> **WORK TO COMPLETE**: Each line with the word "shirt" must appear in the answer, copied from the records.
Start of DATA FOR ANALYSIS
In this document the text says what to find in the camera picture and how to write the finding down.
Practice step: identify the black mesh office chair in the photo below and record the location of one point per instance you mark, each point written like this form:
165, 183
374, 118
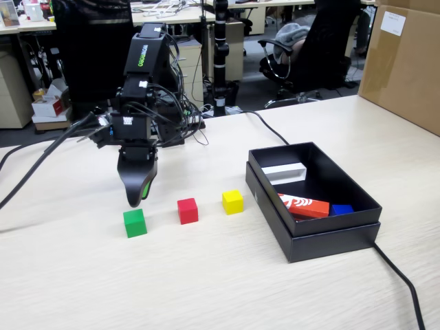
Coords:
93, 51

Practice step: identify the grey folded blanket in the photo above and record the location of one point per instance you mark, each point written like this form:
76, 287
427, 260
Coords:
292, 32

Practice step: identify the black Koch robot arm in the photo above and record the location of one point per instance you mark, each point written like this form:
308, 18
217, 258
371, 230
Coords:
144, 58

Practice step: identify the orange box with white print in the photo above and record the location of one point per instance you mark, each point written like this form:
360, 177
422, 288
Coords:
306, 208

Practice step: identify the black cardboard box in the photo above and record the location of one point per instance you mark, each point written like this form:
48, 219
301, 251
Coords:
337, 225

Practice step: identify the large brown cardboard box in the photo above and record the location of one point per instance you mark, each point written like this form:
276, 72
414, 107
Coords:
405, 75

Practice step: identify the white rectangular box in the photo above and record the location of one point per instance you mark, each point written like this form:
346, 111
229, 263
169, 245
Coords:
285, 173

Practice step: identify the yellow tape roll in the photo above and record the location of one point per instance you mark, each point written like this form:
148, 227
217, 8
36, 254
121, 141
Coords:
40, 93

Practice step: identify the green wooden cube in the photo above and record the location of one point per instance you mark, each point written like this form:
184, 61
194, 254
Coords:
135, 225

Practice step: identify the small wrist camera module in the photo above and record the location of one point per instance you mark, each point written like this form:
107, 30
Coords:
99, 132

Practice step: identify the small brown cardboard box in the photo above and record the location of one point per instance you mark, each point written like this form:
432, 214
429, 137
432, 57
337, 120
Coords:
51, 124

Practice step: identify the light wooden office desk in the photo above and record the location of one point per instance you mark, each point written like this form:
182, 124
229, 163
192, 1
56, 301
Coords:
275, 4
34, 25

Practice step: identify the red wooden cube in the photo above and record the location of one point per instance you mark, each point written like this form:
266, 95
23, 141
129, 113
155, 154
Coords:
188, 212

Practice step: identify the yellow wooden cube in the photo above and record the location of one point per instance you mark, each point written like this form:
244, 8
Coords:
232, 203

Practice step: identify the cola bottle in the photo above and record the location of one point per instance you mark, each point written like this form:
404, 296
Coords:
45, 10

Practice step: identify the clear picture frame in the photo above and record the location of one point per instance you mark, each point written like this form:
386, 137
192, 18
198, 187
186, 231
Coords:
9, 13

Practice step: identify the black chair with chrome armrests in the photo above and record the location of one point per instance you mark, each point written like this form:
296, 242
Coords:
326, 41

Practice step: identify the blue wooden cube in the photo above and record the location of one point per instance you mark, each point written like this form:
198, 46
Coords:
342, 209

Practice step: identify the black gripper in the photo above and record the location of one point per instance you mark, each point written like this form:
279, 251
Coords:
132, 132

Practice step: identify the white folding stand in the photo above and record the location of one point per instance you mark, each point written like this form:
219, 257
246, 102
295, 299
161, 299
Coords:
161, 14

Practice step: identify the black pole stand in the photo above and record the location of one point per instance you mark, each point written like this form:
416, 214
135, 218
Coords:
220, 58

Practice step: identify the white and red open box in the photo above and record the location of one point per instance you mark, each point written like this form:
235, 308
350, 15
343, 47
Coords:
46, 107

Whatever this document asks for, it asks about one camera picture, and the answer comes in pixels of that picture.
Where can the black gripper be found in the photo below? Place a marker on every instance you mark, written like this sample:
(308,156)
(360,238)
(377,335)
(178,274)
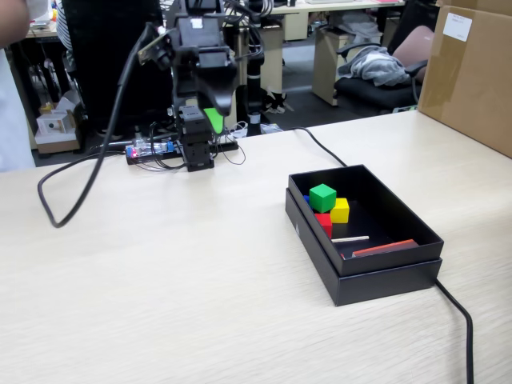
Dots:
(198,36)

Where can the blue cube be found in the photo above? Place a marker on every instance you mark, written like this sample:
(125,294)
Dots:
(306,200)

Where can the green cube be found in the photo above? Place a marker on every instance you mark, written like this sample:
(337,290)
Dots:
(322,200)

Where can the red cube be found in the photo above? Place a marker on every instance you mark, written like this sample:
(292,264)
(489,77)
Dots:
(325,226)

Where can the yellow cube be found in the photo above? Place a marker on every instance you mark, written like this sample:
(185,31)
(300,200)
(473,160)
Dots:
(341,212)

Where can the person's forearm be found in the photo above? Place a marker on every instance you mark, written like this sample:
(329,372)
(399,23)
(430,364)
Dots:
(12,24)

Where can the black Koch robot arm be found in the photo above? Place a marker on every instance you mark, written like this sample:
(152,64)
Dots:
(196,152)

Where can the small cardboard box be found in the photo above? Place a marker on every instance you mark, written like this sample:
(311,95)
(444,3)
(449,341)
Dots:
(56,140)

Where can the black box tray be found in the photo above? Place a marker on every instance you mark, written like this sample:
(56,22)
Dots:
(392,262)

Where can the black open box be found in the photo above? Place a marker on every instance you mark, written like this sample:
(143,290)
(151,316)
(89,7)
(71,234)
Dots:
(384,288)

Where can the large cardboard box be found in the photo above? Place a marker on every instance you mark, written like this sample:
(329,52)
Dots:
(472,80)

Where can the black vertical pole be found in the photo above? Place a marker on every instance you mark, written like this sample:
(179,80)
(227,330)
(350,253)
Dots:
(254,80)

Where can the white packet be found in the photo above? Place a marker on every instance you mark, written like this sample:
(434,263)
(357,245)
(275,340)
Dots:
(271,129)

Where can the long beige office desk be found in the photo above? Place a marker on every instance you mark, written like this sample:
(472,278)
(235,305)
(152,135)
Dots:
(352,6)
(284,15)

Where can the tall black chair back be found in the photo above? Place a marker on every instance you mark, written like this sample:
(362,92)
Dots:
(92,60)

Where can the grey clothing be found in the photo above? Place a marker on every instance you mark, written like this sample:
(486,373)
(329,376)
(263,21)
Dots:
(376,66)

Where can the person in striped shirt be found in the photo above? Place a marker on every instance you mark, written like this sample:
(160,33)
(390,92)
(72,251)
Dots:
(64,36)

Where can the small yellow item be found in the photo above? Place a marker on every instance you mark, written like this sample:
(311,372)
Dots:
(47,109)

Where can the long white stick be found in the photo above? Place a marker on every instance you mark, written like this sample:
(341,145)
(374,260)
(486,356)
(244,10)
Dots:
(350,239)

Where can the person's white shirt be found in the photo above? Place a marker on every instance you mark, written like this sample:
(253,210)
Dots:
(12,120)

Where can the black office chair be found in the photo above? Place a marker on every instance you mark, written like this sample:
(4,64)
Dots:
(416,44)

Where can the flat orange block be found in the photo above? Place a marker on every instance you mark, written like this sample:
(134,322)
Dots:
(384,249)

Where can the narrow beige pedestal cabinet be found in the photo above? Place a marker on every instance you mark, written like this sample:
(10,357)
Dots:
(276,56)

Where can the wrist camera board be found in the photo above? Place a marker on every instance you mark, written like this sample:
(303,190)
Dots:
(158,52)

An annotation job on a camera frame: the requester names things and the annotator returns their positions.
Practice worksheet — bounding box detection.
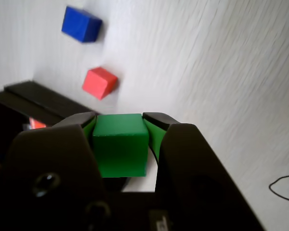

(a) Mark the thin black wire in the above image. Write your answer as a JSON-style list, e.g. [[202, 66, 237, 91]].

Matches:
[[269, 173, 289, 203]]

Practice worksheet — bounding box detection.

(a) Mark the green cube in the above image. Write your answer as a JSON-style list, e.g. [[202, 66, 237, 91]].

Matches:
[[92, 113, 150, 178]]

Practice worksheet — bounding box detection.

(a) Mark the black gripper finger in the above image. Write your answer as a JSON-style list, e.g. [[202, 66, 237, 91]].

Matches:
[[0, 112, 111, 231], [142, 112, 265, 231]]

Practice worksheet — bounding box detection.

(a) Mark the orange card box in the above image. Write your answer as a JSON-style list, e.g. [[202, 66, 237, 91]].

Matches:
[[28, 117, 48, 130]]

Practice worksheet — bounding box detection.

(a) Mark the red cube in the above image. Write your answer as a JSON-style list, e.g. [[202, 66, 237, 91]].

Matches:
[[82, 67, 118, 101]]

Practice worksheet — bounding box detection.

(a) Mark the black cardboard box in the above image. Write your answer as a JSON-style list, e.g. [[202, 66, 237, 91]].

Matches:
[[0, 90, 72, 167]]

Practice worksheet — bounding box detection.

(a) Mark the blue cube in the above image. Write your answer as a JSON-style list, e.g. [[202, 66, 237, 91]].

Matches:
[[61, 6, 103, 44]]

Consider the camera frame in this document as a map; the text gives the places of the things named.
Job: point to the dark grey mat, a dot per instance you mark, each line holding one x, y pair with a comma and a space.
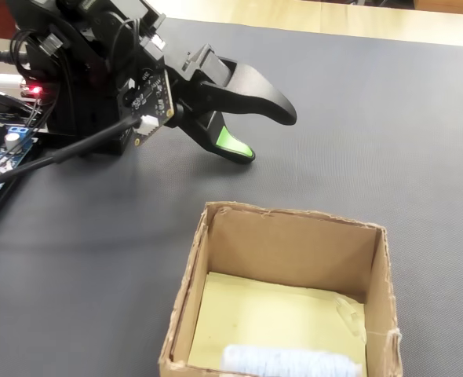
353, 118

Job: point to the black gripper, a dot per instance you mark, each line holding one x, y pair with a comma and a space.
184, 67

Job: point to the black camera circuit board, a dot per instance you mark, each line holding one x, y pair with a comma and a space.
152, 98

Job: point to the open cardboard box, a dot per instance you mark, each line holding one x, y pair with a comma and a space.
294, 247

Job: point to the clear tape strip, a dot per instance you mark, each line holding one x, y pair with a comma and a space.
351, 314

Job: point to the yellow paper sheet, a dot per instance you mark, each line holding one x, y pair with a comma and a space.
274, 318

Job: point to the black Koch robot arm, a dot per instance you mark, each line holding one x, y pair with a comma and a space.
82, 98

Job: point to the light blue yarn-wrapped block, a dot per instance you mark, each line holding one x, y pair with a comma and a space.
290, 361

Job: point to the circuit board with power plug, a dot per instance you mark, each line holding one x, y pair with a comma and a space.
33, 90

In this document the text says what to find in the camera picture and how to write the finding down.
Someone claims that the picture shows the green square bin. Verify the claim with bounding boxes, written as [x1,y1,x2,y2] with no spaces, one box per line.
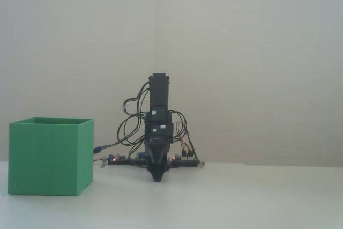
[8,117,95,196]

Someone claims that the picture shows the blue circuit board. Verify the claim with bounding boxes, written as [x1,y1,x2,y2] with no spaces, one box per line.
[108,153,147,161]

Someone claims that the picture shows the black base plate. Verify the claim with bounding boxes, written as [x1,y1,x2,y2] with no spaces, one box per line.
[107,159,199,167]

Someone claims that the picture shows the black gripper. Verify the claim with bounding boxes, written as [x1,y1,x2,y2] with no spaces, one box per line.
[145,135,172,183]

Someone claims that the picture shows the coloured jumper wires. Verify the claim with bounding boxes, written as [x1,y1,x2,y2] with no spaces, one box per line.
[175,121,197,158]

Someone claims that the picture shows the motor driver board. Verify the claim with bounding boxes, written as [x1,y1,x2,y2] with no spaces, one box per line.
End of DATA FOR ANALYSIS
> **EXPECTED ANSWER**:
Where can the person in striped shirt be found in the photo above? Place a marker on every instance you mark, written like this sample:
Where can the person's white shirt be found in the photo above? Place a marker on every instance you mark, written like this sample:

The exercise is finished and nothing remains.